*** Block opens ***
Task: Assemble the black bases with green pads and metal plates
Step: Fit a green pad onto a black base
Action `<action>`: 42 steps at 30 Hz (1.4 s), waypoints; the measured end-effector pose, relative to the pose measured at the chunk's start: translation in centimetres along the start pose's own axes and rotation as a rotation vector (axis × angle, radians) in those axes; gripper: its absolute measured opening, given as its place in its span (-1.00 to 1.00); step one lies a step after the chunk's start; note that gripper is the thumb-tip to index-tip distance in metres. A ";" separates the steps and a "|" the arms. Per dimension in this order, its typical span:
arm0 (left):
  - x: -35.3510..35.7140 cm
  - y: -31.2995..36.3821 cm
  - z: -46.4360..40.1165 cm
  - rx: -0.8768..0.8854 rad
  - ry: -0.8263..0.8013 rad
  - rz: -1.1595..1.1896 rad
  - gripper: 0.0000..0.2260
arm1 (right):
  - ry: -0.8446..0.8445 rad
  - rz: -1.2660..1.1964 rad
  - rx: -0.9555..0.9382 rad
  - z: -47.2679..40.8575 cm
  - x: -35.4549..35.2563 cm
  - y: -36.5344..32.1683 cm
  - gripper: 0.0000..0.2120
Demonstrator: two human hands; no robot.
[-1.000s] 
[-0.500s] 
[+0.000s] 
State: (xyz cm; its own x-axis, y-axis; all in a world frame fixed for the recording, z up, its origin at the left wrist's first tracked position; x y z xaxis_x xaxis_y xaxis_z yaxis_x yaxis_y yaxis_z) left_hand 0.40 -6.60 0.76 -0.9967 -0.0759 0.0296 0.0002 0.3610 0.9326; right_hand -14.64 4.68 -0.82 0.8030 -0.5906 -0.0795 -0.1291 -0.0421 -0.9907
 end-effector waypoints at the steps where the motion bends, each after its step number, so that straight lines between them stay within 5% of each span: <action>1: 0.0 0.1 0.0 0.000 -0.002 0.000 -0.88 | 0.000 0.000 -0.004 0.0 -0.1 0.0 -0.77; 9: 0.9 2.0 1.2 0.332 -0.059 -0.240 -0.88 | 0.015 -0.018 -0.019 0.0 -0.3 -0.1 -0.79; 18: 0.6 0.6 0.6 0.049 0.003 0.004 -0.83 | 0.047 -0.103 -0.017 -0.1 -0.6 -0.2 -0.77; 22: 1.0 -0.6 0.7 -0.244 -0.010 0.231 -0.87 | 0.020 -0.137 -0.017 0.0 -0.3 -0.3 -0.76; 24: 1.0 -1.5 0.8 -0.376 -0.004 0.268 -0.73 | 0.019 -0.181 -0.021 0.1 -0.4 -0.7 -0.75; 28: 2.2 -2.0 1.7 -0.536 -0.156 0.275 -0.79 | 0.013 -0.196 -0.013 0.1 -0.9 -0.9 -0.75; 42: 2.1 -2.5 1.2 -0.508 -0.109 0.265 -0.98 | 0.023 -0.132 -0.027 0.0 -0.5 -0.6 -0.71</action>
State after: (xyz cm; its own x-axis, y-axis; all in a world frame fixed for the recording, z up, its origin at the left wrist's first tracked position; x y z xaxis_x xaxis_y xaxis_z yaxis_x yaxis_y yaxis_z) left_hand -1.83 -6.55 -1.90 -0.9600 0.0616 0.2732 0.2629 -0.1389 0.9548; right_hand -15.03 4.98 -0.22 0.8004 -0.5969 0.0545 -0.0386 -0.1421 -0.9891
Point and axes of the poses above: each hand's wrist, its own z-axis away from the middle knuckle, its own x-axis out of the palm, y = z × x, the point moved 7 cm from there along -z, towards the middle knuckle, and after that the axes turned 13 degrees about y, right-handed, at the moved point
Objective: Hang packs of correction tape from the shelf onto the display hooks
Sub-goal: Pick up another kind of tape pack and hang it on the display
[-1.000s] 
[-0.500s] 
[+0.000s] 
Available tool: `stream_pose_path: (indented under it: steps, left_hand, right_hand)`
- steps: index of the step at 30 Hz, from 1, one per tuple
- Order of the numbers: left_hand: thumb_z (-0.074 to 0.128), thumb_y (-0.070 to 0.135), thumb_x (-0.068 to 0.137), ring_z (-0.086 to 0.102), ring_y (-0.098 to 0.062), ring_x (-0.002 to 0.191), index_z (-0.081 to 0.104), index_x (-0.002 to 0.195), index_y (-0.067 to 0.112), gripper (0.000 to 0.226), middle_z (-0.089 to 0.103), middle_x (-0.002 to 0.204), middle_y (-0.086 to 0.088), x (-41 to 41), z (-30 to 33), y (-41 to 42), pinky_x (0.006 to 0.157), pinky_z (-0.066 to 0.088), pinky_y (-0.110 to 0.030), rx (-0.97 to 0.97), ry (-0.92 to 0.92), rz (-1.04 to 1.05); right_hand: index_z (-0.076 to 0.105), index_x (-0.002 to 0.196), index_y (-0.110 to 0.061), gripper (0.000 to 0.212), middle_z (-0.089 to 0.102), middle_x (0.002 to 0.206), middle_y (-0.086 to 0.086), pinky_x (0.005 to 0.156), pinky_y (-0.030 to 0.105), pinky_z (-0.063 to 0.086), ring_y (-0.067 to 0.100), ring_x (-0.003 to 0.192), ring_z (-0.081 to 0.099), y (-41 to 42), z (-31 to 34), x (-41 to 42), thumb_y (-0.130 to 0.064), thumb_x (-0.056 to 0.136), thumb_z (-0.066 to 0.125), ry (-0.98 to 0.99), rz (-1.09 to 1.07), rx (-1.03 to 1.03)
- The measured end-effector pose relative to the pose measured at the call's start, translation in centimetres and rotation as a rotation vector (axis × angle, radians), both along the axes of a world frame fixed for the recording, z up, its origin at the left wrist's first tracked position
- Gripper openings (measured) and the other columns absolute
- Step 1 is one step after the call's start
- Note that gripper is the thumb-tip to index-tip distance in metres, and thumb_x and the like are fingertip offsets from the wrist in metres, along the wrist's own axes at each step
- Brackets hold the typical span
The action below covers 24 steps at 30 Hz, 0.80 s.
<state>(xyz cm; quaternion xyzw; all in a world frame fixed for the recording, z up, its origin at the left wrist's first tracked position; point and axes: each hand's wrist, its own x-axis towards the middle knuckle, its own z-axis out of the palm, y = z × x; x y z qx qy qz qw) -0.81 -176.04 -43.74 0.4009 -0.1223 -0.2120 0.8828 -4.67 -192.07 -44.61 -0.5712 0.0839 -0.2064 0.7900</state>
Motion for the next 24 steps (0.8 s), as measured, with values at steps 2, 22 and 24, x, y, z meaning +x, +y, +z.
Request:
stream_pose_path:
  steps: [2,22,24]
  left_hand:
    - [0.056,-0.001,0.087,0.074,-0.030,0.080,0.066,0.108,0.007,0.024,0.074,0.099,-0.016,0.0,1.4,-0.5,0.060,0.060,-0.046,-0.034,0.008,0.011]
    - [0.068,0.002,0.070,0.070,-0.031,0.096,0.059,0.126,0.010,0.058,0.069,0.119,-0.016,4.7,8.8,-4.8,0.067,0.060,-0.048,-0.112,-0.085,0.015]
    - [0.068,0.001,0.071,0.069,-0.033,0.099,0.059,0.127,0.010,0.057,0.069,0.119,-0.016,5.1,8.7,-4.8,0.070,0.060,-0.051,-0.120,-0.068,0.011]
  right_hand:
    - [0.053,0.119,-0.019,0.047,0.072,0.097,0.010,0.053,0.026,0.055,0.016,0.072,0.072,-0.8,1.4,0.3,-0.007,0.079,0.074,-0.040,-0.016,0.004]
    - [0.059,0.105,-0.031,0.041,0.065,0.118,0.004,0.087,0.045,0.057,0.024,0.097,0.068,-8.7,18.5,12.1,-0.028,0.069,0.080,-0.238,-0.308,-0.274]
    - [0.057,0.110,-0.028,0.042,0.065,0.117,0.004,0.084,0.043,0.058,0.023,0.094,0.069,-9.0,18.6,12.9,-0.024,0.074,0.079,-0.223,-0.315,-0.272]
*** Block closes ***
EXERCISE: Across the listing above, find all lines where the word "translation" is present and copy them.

ANSWER SPACE:
Action `<action>`: 42 steps at 30 Hz (1.4 s), waypoints; the measured end-effector pose, relative to the pose measured at the chunk's start: translation in centimetres along the start pose's own axes and rotation as a rotation vector (axis × angle, radians) in those axes; gripper: its absolute measured opening, given as its place in its span (-1.00 to 1.00); step one lies a step after the chunk's start; note that gripper is the thumb-tip to index-tip distance in metres. A ";" separates the steps and a "|" the arms. Per dimension in this order, its typical span:
- The measured end-effector pose relative to the pose measured at the call's start, translation in centimetres and rotation as a rotation vector (axis × angle, radians), both along the axes of a world frame fixed for the recording, z up, its origin at the left wrist's first tracked position

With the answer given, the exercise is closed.